J'ai trouvé sur le GDT, Party. Est-ce vraiment utilisé, je ne crois pas avoir entendu ça, quel terme serait le plus juste? Party, speaker? Autre?

Aussi, devrait-on dire Give the other party/speaker your ... or Give the party/speaker your...


----------



## Tresley

Hello Lany,

"Interlocuteur" is a very difficult word to translate into English. It always depends on the context.

From the short phrase that you have provided I am guessing that this is regarding customer services. If this is so, then it might be 'telephone advisor' or 'agent'.

I often translate 'interlocuteur' as 'contact' - it usually covers everything!

'Please provide your contact with the 6 digit control number'

I hope this helps for the time being, but a little more context and explanation would help here.


----------



## Lany

Tresley you are my god, please marry me?

Other than that it is about calling a support service to give them a number so they can give you an access code.

I chose agent and also kept the Provide which sounds better than a plain old give.


----------



## Tresley

Hello Lany,

I like your style, but I am already happily married with two children.

I am just happy that I was able to help you.

P.S. 'Agent' sounds good!


----------



## 1amateurdechopin

I agree that "agent" seems to work in your context, but the word "party" might also be used if the context was different. The word "party" is rather formal, but it could be used in a judiciary situation, for example, in a court of law where one party (ie. group/person) who was suing another "party"!


----------



## Cath.S.

Amateur de Chopin, 
_interlocuteur _means "the person you are speaking to", it can be used either about a telephone or an in-person conversation, we also say _correspondant_, but solely for phone calls.
_Party_ can be used like _correspondant_, but in a law context we wouldn't use _interlocuteur_ nor _correspondant_ in French.


----------



## 1amateurdechopin

D'acc egueule! I was just thinking that since nobody answered the question regarding the use of "party" I wanted to say that it can mean the person who speaks in certain contexts. Of course, in this situation, it's not a very good translation fit


----------



## wijmlet

Or "the other (one, man, etc.)"  ?


----------



## livvie

Hello,

I have been hunting around to find a good word for 'interlocutuer' but am not having much luck.

I am working on a document which is used as a model by a 'coaching' company.  The table is filled in by the 'interviewer'.

My problem is with : L’*interlocuteur*, profil professionnel, personnalité :

I don't think Interlocutor is commonly used in BE English but I can't find another alternative.

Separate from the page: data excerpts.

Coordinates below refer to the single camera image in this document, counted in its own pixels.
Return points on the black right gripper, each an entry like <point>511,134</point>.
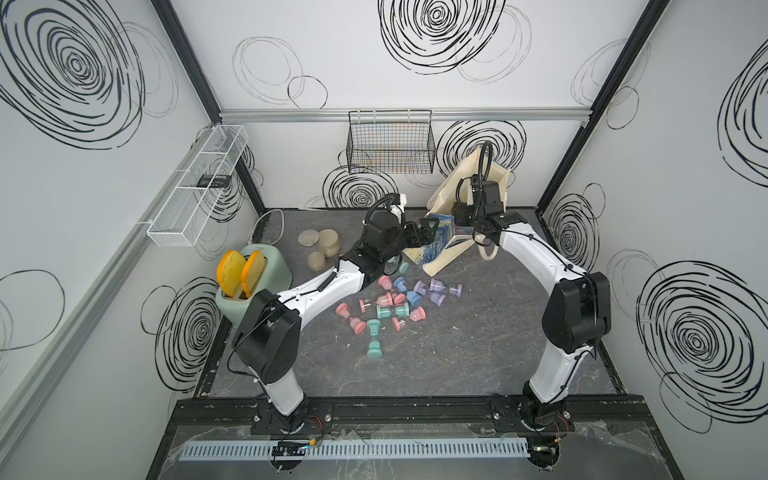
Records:
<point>458,210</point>

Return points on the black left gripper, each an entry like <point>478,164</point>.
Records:
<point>424,238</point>

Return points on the canvas bag with starry print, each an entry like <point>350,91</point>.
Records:
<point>452,241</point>

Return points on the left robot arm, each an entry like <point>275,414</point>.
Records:
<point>267,339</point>

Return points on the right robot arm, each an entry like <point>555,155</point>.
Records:
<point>578,312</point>

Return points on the pink hourglass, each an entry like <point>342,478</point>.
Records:
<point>385,282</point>
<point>356,324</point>

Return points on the pink hourglass left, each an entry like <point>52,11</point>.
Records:
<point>356,324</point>

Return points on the teal hourglass front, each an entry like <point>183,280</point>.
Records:
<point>374,347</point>

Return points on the short jar with beige lid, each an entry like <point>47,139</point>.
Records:
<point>329,242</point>

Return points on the tall glass jar with rice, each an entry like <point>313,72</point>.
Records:
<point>316,259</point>

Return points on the mint green toaster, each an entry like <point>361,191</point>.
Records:
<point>277,277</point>

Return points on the yellow toast slice right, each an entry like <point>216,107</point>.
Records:
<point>252,272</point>

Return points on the yellow toast slice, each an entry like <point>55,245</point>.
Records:
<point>229,272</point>
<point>252,272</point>

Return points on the yellow toast slice left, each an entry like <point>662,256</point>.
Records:
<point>229,272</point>

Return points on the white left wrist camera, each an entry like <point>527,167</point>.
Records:
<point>398,207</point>

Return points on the black wire basket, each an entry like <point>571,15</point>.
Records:
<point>391,141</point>

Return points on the white slotted cable duct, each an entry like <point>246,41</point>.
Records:
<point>357,449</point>

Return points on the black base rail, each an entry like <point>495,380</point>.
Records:
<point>507,413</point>

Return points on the white wire shelf basket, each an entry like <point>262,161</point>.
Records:
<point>191,204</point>

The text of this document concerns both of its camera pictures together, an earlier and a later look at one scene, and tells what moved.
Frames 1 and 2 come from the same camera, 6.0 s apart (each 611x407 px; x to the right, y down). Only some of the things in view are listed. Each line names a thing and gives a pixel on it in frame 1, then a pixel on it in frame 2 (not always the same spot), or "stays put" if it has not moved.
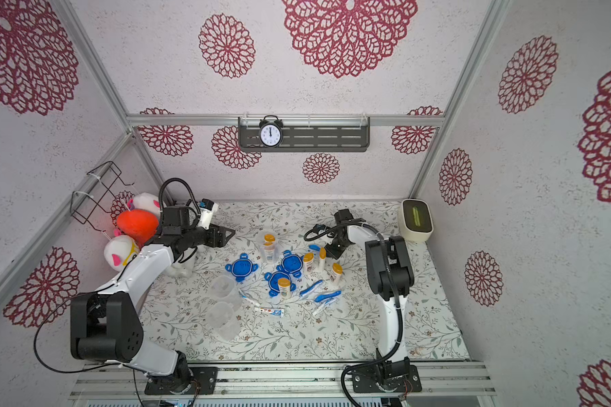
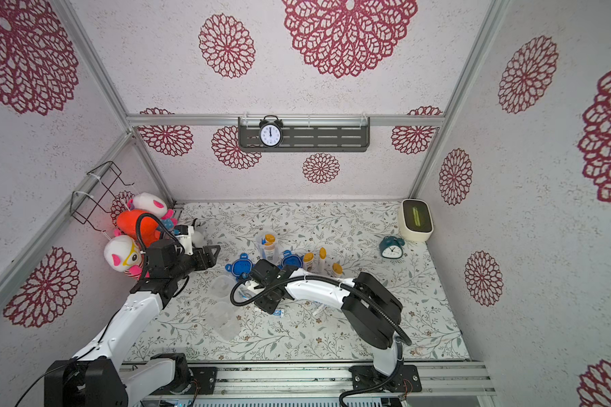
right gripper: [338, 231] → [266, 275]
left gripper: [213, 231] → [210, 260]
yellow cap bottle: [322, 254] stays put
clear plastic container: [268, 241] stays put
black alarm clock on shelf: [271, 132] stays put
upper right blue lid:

Other examples from the model.

La situation de départ, le contexte :
La décision en question :


----------



## Iznogoud

Do you think "interlocuteur" refers to the person being interviewed? In this case, you could use "interviewee".


----------



## livvie

Yes Iznogoud I think it does. I did think of 'interviewee' but for some reason wasn't happy about it, it is growing on me now though!

Thanks

EDIT : I think I remember now! I don't know that the person is being interviewed as such, they could just be a having a discussion in a meeting.


----------



## philosophia

"Interlocutor" is the word used in linguistics and philosophy of language to translate "_interlocuteur_". As you justly pointed out it's not a common word, unlike "_interlocuteur_" in French, but as you're translating a document for a coaching company, maybe they wouldn't object to some jargon. What do you think?


----------



## b1947420

> I don't know that the person is being interviewed as such, they could just be a having a discussion in a meeting.


 
partenaire, associé, complice, camarade ?


----------



## livvie

Thanks philosophia and b1947420,

I don't really know who is 'having the conversation', which is the problem. I'm going to ask for additional context.

Thanks


----------



## livvie

I spoke to the concerned parties regrading 'Interlocutuer' and apparently it could be anyone from an employee, to the big boss, a sub-contractor etc.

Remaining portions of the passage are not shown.